Количественный Мультиспектральный Анализ После Люминесцентная трансплантации тканей для визуализации клеточных Origins, типы и взаимодействий

Резюме

Сложные массы ткани, из органов к опухолям, состоят из различных клеточных элементов. Мы выяснены вклад сотовых фенотипов в ткани с использованием мульти-меченых флуоресцентными трансгенных мышей в сочетании с окрашиванием многопараметрических иммунофлуоресцентным последующим спектральным несмешивания расшифровать клеток происхождение, а также характеристики клеток, основанные на экспрессии белка.

Аннотация

С желанием понять вклад нескольких клеточных элементов в развитие сложной ткани, такие, как многочисленных типов клеток, участвующих в регенерации ткани, образование опухолей, или васкулогенез, мы разработали разноцветные сотовой трансплантата модель развития опухоли у которые популяции клеток происходят из различных флуоресцентно цветных гена-репортера мышей и пересаживают, привиты или вводят в и вокруг развивающейся опухоли. Эти цветные клетки затем на работу и включены в строме опухоли. Для того, чтобы количественно оценить костного мозга стромальные клетки опухоли, мы трансплантировали GFP выражения трансгенного весь костный мозг летально облученных в RFP, экспрессирующих мышей, утвержденной IACUC. 0ovarian опухоли, которые были ортотопически вводили в трансплантированных мышей вырезали 6-8 недель после приживления и анализировали на маркера костного мозга происхождения (GFP), а в качестве маркеров для выявления антител, ассоциированных с опухольюстромы с помощью мультиспектральных методов визуализации. Затем мы адаптировали методику мы называем MIMicc-Мультиспектральный Допрос мултиплексу сотовых композиций, используя мультиспектральных расслоении fluoroprobes количественно оценить, какие помечены ячейки пришли из которых, начиная населения (на основе оригинальных гена-репортера этикеток), и, как нашей способности unmix 4, 5 , 6 или более спектры в увеличении слайд, мы добавили дополнительную иммуногистохимию связанный с клеточных клонов или дифференциации повышения точности. Используя программное обеспечение для обнаружения совместно локализованные уплотненные-люминесцентные сигналы, популяции стромальных опухолей можно проследить, перечисленные и характеризующиеся на основе окрашивания маркера. ¹

Введение

Понимание развития и восстановления тканей имеет важное значение для выяснения, участвующих клеточные компоненты в заживлении ран, ^2,3 регенеративной медицины, биологии развития и биологии опухоли. В условиях ремонта, многочисленные типы клеток проникнуть в окружающую микросреду, чтобы помочь в васкуляризации, осаждения ECM, пролиферации и реструктуризации ткани. Клеточные факторы и фенотипы могут быть определены на основе многопараметрических, мультиплексированных маркеров, которые могут идентифицировать локализацию, состояние дифференциации и взаимодействия между клеточными компонентами в пределах исследуемого микросреды. Здесь мы описываем развитие опухоли как прототип, например, для этого многоцветного-многоклеточные модели трансплантации последующим мультиспектральных изображений и спектрального методологии несмешивания.
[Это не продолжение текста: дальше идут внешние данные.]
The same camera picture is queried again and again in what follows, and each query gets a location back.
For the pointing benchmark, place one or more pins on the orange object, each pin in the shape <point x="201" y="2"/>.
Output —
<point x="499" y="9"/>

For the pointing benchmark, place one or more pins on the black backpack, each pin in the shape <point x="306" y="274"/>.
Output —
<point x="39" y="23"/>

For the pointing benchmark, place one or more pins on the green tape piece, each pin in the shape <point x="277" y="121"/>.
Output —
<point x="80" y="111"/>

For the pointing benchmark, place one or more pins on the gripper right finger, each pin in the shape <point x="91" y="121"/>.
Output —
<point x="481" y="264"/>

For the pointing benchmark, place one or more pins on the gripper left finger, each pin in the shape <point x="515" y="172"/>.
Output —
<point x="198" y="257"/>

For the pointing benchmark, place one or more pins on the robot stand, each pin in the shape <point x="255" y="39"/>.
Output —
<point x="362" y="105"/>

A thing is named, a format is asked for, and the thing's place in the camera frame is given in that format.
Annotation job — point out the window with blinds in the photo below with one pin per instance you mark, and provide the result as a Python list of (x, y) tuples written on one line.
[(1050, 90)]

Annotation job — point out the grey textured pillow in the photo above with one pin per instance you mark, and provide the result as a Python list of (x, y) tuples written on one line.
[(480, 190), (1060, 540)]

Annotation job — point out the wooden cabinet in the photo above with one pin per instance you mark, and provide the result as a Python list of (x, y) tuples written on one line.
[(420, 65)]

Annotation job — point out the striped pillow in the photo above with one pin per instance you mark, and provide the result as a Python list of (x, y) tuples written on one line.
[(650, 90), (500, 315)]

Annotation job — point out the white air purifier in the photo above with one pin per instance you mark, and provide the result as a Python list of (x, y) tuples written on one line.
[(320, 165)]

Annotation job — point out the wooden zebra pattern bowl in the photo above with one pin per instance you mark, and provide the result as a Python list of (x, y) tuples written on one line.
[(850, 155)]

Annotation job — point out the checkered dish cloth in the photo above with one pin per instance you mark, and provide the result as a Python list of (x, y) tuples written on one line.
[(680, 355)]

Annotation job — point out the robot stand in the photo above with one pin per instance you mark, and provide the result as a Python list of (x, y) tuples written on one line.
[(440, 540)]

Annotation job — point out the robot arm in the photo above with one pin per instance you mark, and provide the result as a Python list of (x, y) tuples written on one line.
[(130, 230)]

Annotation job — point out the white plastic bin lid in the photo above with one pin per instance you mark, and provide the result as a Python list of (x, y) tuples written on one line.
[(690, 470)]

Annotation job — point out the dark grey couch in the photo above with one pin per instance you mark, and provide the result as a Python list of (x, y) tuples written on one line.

Прогрессия опухоли является многоэтапный процесс, который характеризуется несколько приобретенных возможностей, которые включают повышенную пролиферацию, а,ntiapoptotic, инвазивные и ангиогенные свойства. ⁴ Развитие опухоли способствует неопухолевых клеток, которые набранных в окружающую среду, чтобы обеспечить факторы роста, структурные матрицы, сосудистых сетей и иммунную модуляцию. ^1,5,6 Это микросреда состоит из клеток, полученных из местные, соседние ткани, такие как жировой, и кровеносные сосуды и далекие источники, такие как костного мозга, полученных клеток ^1. Степень неопухолевых включения клеток зависит от спроса со стороны опухоли, которая часто соотносится с этапа / сорта опухоли. Чтобы понять роль опухоли поддерживающей микросреды, нужно понять происхождение и дифференциации потенциал населения неопухолевых клеток.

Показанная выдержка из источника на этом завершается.